Work required | A word-for-word copy of the listing is required, and it must contain no pictures.

Source material |
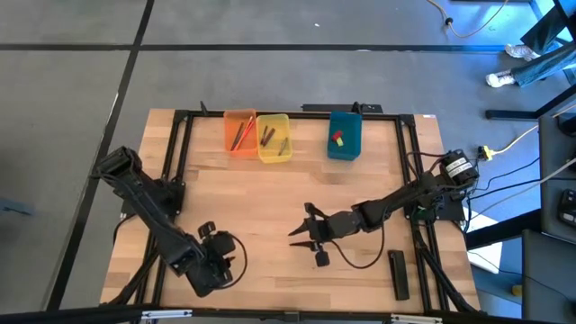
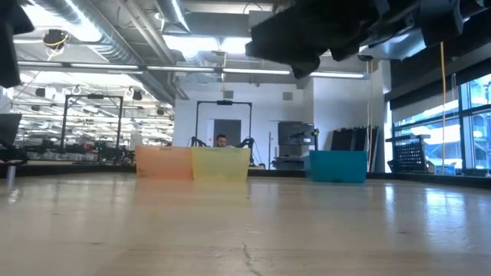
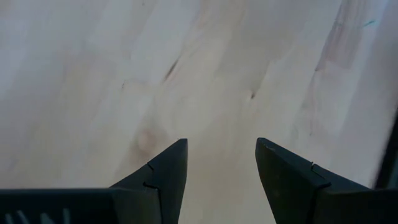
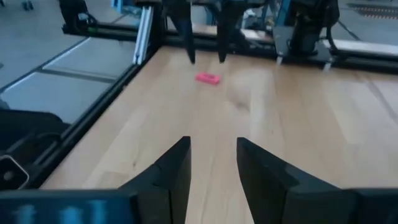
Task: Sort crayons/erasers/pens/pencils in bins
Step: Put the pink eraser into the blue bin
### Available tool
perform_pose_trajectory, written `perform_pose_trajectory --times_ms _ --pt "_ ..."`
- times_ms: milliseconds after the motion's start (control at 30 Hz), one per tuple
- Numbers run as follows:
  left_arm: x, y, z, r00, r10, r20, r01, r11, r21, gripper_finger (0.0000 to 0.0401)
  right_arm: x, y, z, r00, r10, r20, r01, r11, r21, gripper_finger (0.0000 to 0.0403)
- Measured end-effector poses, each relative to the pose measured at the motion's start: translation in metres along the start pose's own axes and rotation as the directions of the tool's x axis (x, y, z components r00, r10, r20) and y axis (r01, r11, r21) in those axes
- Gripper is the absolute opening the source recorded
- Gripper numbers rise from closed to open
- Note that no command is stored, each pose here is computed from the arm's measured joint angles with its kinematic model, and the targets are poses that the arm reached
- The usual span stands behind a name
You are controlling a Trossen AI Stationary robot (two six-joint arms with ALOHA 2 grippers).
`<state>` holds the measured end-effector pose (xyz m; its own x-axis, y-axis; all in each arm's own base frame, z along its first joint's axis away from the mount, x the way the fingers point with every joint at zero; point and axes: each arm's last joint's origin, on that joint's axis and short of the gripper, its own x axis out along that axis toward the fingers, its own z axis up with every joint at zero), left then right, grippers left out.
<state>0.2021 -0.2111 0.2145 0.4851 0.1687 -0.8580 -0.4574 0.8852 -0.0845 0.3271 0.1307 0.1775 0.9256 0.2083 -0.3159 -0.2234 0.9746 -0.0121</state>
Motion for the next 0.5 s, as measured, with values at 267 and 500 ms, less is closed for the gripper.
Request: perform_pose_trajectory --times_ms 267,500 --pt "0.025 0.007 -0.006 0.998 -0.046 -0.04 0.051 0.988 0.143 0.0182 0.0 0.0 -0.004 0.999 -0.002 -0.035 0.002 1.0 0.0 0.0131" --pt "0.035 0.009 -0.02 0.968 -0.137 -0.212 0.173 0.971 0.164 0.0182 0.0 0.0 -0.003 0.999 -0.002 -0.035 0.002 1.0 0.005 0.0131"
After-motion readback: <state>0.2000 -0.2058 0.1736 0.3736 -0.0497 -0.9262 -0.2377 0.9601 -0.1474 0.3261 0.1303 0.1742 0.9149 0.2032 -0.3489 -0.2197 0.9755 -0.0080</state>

Response to the task |
Task: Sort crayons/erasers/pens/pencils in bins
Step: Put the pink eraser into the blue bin
### Available tool
perform_pose_trajectory, written `perform_pose_trajectory --times_ms _ --pt "_ ..."`
- times_ms: milliseconds after the motion's start (control at 30 Hz), one per tuple
- Numbers run as follows:
  left_arm: x, y, z, r00, r10, r20, r01, r11, r21, gripper_finger (0.0000 to 0.0401)
  right_arm: x, y, z, r00, r10, r20, r01, r11, r21, gripper_finger (0.0000 to 0.0403)
- Measured end-effector poses, each relative to the pose measured at the motion's start: translation in metres along the start pose's own axes and rotation as the directions of the tool's x axis (x, y, z components r00, r10, r20) and y axis (r01, r11, r21) in those axes
- Gripper is the absolute opening the source recorded
- Gripper numbers rise from closed to open
- Note that no command is stored, each pose here is computed from the arm's measured joint angles with its kinematic model, and the targets are poses that the arm reached
- The usual span stands behind a name
You are controlling a Trossen AI Stationary robot (two six-joint arms with ALOHA 2 grippers).
`<state>` holds the measured end-effector pose (xyz m; its own x-axis, y-axis; all in each arm's own base frame, z along its first joint's axis away from the mount, x the way the fingers point with every joint at zero; point and axes: each arm's last joint's origin, on that joint's axis and short of the gripper, its own x axis out along that axis toward the fingers, its own z axis up with every joint at zero), left then right, grippers left out.
<state>0.2021 -0.2111 0.2145 0.4851 0.1687 -0.8580 -0.4574 0.8852 -0.0845 0.3271 0.1307 0.1775 0.9256 0.2083 -0.3159 -0.2234 0.9746 -0.0121</state>
Motion for the next 0.5 s, as measured, with values at 267 and 500 ms, less is closed for the gripper.
Request: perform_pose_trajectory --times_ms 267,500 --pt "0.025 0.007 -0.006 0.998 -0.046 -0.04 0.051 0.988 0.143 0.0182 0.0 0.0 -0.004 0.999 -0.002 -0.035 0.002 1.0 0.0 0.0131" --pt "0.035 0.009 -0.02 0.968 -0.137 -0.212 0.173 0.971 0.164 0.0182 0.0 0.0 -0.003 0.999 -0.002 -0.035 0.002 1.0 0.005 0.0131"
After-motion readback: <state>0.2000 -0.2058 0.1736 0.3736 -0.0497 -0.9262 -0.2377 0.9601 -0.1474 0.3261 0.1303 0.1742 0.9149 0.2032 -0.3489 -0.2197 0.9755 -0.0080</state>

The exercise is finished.